Brian checked both ways like a good little boy scout is supposed to, but the road had long since been abandoned. A layer of leaves was beginning to gather and dirt obscured the center line. We listened for the sounds of engine, the sounds of people chasing us, the sounds of Z, a low throat gurgle or slurping sound shuffle.
There were only the birds and the breeze and the sound of our wheezing until Julie's turned into quiet tears, shoulders shuddering as she huddled in the grass next to the road.
“Which way?” Peg glanced at me but directed her question toward Brian.
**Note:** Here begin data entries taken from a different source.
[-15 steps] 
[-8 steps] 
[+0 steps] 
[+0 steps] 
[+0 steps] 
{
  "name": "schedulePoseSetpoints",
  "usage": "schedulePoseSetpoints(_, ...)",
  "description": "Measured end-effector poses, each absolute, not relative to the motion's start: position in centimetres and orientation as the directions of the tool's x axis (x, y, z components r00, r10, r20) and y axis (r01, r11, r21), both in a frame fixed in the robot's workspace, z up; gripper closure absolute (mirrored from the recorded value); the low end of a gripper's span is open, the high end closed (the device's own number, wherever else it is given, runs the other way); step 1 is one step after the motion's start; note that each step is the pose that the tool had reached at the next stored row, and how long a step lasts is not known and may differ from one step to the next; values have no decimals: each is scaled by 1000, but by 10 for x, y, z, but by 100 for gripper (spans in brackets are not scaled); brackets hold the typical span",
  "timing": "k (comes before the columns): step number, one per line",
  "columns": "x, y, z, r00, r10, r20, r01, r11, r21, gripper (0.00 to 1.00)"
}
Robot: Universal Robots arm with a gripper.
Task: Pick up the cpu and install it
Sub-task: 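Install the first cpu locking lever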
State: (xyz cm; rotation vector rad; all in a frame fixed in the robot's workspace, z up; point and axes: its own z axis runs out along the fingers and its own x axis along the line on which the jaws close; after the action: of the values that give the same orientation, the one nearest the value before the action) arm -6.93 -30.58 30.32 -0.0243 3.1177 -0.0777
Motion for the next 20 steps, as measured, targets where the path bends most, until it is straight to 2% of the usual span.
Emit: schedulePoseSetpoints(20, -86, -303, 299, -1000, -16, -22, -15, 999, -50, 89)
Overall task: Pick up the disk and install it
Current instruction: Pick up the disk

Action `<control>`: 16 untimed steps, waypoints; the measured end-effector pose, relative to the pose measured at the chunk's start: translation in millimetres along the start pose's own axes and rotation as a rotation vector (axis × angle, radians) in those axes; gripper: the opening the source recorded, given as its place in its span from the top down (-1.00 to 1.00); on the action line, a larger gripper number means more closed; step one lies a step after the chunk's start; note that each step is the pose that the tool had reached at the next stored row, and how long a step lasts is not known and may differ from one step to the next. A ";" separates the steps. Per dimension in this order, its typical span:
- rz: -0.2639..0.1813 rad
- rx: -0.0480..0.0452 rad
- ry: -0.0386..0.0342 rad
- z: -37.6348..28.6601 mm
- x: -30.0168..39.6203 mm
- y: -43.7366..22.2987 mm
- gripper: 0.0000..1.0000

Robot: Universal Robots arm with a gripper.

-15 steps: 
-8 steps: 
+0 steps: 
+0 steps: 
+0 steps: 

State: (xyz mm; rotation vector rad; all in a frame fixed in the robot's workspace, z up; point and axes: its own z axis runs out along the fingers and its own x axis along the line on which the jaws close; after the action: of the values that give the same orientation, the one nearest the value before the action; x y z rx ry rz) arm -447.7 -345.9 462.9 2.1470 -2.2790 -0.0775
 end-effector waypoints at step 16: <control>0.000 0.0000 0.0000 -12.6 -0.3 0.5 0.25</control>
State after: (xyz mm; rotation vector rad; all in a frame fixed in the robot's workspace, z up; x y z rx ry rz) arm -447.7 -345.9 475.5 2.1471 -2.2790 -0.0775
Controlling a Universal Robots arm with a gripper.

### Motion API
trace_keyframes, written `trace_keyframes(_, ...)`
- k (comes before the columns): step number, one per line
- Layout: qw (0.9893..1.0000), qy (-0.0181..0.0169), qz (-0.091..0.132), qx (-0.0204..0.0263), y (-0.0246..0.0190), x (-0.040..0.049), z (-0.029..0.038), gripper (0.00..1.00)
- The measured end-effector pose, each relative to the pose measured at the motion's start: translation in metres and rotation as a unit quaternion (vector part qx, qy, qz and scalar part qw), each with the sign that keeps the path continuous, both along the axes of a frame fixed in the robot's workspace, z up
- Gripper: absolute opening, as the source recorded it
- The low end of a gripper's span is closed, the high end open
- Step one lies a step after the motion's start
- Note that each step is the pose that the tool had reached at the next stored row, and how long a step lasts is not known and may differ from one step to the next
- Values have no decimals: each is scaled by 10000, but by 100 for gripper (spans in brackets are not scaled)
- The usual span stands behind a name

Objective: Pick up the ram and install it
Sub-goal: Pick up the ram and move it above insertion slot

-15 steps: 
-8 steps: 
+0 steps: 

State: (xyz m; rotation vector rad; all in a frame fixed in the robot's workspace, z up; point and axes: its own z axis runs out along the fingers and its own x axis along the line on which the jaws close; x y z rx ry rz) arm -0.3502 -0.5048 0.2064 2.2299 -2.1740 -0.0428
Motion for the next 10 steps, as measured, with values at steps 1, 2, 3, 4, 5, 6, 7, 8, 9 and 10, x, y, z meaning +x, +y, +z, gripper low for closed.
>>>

He aimed a hand in one direction, then turned in the opposite, trying to get his bearings. We had gotten turned around in the woods, but the sun was drifting west on the left side of the road. I almost told him to pick north, but he pointed and began to lead us in that direction.
Good man. Peg helped Julie up and we began a death march along the roadway.
I tried my best to stay upright and just grit through the pounding in my skull. It felt like my skin was being stretched like a balloon, and the crusty blood drew flies that buzzed in clouds over the top of me.
“Wish I had a hat,” I said.
“I wish you had a hat too,” Anna tried to swat them for me.
At least my speech was coming back.
Julie had to be led by an arm, the other clenched to her face as tears dripped on the asphalt, leaving a little trail that evaporated almost as soon as we passed.
Hannah and her mom brought up the rear, the young girl keeping watch over her shoulder for us.
We moved for hours as the sun set further and when the gray light of dusk began to filter through the trees it was time to get off the road and make camp.
“I hoped for a house,” said Brian as he peered into the growing darkness.
Everyone did. Out here we would be exposed.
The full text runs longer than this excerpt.